Qu'a exactement déclaré Hoskinson ?
Charles Hoskinson, cofondateur de Cardano, a déclaré selon le site The Block que le Bitcoin pourrait perdre sa position de plus grande cryptomonnaie si son mode de gouvernance ne parvient pas à réagir à temps à des menaces techniques existentielles, concrètement au risque des ordinateurs quantiques. Il fait valoir que Cardano, grâce à un processus décisionnel formel et à sa capacité à imposer des mises à niveau, est mieux préparé à de tels changements que le Bitcoin.
La gouvernance désigne ici le processus par lequel le réseau approuve et déploie les modifications du protocole. Pour le Bitcoin, il s'agit d'un modèle informel et consensuel, où un changement fondamental doit de facto être accepté par l'ensemble de la communauté (développeurs, mineurs, opérateurs de nœuds). Cela est délibérément lent et conservateur.
Il est important de distinguer deux choses. Que Cardano dispose d'une gouvernance plus formelle est un fait sur son architecture. Que cela prive réellement le Bitcoin de sa première place est l'opinion de Hoskinson, et non un résultat prouvé.
Qu'est-ce que le risque quantique au juste ?
Les ordinateurs quantiques pourraient théoriquement, à l'avenir, briser la cryptographie sur laquelle repose le Bitcoin et ainsi menacer la sécurité des portefeuilles et des transactions. Selon CryptoSlate, on parle d'un risque associé à environ 460 milliards de dollars en Bitcoin qui pourraient être vulnérables.

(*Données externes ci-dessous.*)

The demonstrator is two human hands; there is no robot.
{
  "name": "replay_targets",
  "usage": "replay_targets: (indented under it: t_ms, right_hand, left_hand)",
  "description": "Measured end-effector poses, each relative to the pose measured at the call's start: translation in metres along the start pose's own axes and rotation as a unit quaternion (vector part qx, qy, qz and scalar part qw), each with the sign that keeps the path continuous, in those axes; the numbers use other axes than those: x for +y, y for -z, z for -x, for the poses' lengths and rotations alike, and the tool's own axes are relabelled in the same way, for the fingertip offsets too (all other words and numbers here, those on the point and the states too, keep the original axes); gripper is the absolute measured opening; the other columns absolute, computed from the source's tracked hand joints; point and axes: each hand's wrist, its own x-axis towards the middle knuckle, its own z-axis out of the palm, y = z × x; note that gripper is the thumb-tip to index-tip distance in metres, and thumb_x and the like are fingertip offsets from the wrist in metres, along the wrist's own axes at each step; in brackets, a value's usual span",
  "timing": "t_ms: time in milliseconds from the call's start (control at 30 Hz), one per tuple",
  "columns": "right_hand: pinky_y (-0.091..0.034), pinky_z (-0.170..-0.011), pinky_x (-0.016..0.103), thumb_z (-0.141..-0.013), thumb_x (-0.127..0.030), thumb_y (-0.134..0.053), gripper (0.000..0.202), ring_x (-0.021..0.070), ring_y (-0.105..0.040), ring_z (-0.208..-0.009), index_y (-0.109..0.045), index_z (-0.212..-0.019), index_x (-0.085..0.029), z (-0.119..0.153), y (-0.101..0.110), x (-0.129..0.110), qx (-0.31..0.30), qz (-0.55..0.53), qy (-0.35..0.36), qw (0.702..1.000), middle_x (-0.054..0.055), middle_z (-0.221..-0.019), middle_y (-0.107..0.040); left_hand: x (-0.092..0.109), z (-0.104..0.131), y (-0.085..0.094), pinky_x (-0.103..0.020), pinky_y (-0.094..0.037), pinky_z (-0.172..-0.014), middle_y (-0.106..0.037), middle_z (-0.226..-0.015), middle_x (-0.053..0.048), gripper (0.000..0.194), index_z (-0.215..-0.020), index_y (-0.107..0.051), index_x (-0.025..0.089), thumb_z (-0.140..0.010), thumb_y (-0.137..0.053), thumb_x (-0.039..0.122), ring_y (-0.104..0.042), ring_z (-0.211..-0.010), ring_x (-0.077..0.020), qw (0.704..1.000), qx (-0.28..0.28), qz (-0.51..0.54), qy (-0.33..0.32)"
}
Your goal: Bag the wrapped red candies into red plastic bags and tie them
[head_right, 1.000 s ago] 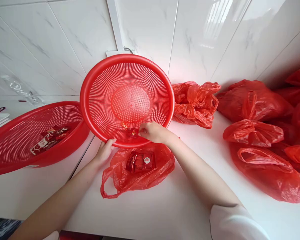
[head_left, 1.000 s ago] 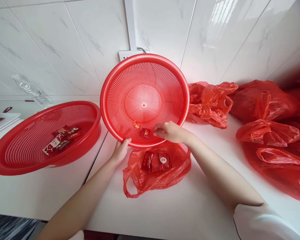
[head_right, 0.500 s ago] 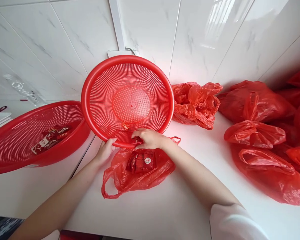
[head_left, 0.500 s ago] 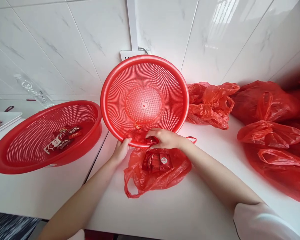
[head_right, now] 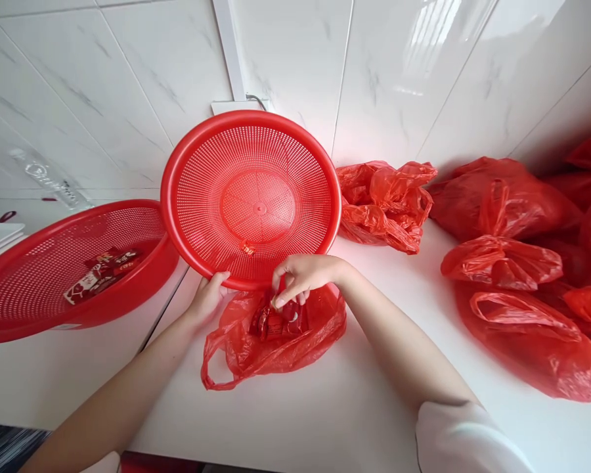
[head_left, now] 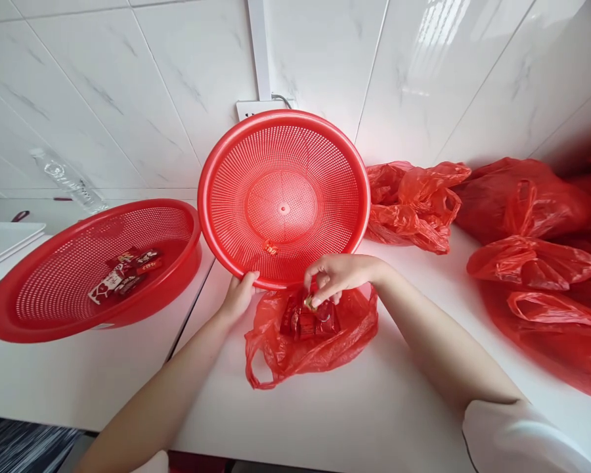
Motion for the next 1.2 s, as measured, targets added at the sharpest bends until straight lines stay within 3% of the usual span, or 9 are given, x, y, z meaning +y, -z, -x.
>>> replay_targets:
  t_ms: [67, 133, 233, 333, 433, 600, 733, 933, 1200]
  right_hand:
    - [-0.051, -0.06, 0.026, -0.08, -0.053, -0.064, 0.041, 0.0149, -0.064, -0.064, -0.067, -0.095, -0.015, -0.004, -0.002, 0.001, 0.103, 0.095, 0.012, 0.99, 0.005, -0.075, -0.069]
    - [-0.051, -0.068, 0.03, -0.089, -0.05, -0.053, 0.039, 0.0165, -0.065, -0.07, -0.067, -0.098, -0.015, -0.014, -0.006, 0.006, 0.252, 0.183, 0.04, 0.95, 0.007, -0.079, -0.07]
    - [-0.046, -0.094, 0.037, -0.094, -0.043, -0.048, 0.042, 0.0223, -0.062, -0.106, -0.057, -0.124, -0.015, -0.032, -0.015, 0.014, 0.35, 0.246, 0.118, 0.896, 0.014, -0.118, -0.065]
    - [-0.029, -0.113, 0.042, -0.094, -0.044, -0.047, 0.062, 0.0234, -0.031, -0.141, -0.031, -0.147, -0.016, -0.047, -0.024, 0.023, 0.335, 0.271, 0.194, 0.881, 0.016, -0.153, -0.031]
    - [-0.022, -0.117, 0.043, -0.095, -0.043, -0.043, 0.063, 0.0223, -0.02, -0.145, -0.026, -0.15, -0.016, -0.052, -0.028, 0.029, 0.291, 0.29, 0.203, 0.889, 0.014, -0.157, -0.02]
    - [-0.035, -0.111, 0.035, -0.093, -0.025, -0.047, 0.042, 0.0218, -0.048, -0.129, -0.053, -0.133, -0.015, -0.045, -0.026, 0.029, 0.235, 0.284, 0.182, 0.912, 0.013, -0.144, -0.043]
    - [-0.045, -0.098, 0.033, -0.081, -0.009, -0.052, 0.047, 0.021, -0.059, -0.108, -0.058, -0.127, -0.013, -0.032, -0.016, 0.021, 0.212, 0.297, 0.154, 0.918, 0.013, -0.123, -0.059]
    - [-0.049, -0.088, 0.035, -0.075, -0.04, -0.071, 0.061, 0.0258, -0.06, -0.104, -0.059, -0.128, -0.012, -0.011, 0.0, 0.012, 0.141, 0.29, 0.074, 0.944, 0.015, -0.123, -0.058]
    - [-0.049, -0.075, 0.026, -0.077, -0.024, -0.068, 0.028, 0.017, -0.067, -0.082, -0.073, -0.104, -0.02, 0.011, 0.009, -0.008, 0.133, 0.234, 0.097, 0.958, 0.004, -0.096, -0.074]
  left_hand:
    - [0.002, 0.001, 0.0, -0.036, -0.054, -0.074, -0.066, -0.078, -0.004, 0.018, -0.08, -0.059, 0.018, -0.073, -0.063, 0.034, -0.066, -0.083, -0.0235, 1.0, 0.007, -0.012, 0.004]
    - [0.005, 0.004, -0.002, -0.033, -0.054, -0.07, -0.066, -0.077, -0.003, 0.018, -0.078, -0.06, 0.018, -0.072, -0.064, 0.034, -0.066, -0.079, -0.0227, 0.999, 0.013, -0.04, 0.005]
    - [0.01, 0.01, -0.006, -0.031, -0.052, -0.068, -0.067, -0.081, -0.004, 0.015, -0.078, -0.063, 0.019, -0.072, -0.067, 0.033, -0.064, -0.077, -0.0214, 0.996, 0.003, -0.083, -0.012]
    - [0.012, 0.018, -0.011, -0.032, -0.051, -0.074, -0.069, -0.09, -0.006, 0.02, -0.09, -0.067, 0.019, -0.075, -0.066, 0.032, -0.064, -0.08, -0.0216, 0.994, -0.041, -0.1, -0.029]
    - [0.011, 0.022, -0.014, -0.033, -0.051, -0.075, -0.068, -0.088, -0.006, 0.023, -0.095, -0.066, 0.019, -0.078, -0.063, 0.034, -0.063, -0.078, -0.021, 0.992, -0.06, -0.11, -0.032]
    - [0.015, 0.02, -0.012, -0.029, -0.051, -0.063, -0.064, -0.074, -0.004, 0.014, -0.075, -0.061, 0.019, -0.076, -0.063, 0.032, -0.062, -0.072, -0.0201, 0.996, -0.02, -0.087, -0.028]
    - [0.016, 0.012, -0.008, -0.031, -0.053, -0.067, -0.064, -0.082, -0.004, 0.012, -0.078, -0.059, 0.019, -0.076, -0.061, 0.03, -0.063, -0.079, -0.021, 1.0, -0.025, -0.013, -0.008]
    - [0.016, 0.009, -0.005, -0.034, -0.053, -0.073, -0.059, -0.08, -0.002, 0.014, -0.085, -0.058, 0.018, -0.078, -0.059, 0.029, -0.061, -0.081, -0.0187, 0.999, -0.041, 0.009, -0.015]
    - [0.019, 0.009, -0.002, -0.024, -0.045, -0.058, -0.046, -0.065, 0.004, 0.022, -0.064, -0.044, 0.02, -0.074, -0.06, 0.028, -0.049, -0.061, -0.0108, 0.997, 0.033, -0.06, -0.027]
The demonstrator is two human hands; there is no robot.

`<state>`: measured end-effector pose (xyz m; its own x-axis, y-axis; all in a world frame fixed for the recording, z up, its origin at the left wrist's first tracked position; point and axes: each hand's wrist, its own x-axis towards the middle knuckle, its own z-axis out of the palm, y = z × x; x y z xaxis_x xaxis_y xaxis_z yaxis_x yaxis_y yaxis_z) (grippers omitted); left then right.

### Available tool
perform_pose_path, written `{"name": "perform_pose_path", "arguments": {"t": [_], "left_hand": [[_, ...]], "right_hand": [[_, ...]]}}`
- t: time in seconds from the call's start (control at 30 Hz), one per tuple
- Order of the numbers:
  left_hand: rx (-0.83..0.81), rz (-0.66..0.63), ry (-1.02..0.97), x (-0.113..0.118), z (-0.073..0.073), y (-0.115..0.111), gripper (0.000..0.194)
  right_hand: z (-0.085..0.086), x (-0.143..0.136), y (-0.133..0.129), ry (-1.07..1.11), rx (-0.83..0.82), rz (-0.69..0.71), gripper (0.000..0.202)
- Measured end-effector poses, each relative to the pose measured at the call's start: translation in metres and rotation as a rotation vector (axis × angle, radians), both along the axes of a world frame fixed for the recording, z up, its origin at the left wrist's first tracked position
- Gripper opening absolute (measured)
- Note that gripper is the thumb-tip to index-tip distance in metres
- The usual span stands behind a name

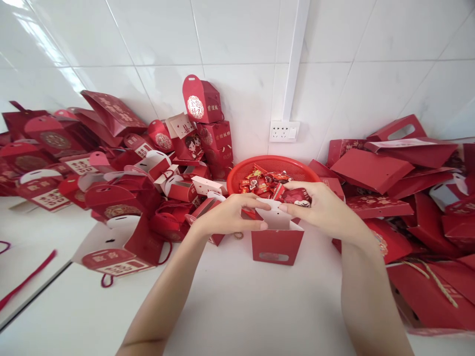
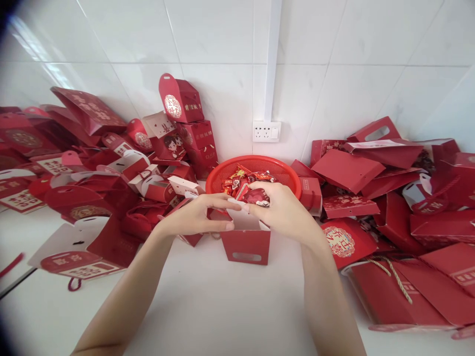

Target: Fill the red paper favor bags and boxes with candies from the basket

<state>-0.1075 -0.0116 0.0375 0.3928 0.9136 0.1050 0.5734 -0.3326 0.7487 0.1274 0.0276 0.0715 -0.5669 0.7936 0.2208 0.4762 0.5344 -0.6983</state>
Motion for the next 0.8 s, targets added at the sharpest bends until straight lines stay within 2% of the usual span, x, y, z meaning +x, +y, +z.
{"name": "perform_pose_path", "arguments": {"t": [0.13, 0.27, 0.4, 0.6, 0.8], "left_hand": [[-0.015, -0.003, -0.014, -0.001, -0.001, 0.000, 0.046], [-0.091, -0.002, -0.065, 0.000, 0.000, -0.001, 0.050], [-0.087, 0.001, -0.075, 0.001, 0.002, -0.002, 0.044], [-0.090, -0.042, -0.081, -0.001, -0.001, 0.001, 0.045], [-0.214, -0.010, -0.113, -0.002, -0.002, 0.001, 0.055]], "right_hand": [[0.001, 0.006, 0.003, 0.032, -0.137, 0.069, 0.042], [0.001, 0.007, 0.005, 0.017, -0.181, 0.084, 0.038], [0.003, 0.006, 0.003, 0.009, -0.147, 0.097, 0.037], [0.003, 0.005, -0.004, -0.098, -0.106, 0.266, 0.027], [0.004, 0.002, -0.010, -0.178, -0.022, 0.244, 0.025]]}}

Précision essentielle : un ordinateur quantique suffisamment puissant pour mener une telle attaque n'existe pas encore. Il s'agit d'un risque à long terme, et non immédiat. L'horizon temporel n'est pas connu.
Qui construit la défense quantique du Bitcoin ?
Tandis que Hoskinson critique la lenteur du Bitcoin, une partie du secteur agit déjà. Selon CryptoSlate et le site Decrypt, un Bitcoin Security Consortium a vu le jour le 23 juillet, à l'origine d'un effort d'une valeur de 15 millions de dollars pour préparer le réseau contre les attaques quantiques.
Parmi les neuf membres fondateurs figurent, selon CryptoSlate :
| Catégorie | Membres |
|---|---|
| Gestionnaires d'actifs | BlackRock, ARK Invest, Fidelity Digital Assets, Galaxy |
| Bourses et custody | Coinbase, Anchorage Digital |
| Infrastructure | Block, Blockstream |
| Entreprises avec de grandes positions | Strategy |
Le consortium regroupe des gestionnaires d'actifs, des custodians, des bourses et des fournisseurs d'infrastructure, et doit soutenir les développeurs et chercheurs travaillant sur la sécurité à long terme du réseau.
Le prix est-il également concerné ?
Un autre point de vue est proposé par Charles Edwards, cité par Cointelegraph. Selon lui, une feuille de route (roadmap) claire traitant du risque quantique pourrait faire grimper le prix du Bitcoin de dizaines de pour cent assez rapidement.
Il s'agit d'une prévision d'Edwards, et non d'un fait, et encore moins d'une recommandation d'investissement. charliedesk ne dit jamais quoi acheter ou vendre. Nous présentons l'opinion d'un analyste nommé comme partie du débat, et non comme une prédiction à laquelle vous devriez croire.
Que s'est-il passé d'autre la même semaine ?
Decrypt, dans son récapitulatif, a mentionné aux côtés du fonds quantique deux informations sans lien : que la loi Clarity Act ne devrait, comme prévu, pas avancer avant la pause du Congrès en août, et que le compte de Vlad Tenev sur le réseau X a été piraté et utilisé pour promouvoir un meme coin. Ces points ne sont pas directement liés à la déclaration de Hoskinson, mais s'inscrivent dans le contexte de la semaine.
Ce qu'il faut en retenir et ce qu'il faut surveiller
Le fil conducteur de l'histoire est simple : la tension autour de la rapidité avec laquelle un réseau décentralisé peut réagir à une menace de long terme. Hoskinson utilise le risque quantique comme argument en faveur d'une gouvernance formelle. Le consortium autour de BlackRock et Coinbase montre que les acteurs du marché prennent le risque suffisamment au sérieux pour y consacrer de l'argent.
Pour ce type d'informations, il vaut la peine de surveiller : si et quand apparaîtra une proposition technique concrète (BIP) pour une cryptographie résistante au quantique, si le consortium publiera des résultats mesurables, et si les progrès des ordinateurs quantiques feront évoluer l'horizon temporel du risque. Nous vérifierons cela plus tard à l'aune de ce qui se produira réellement.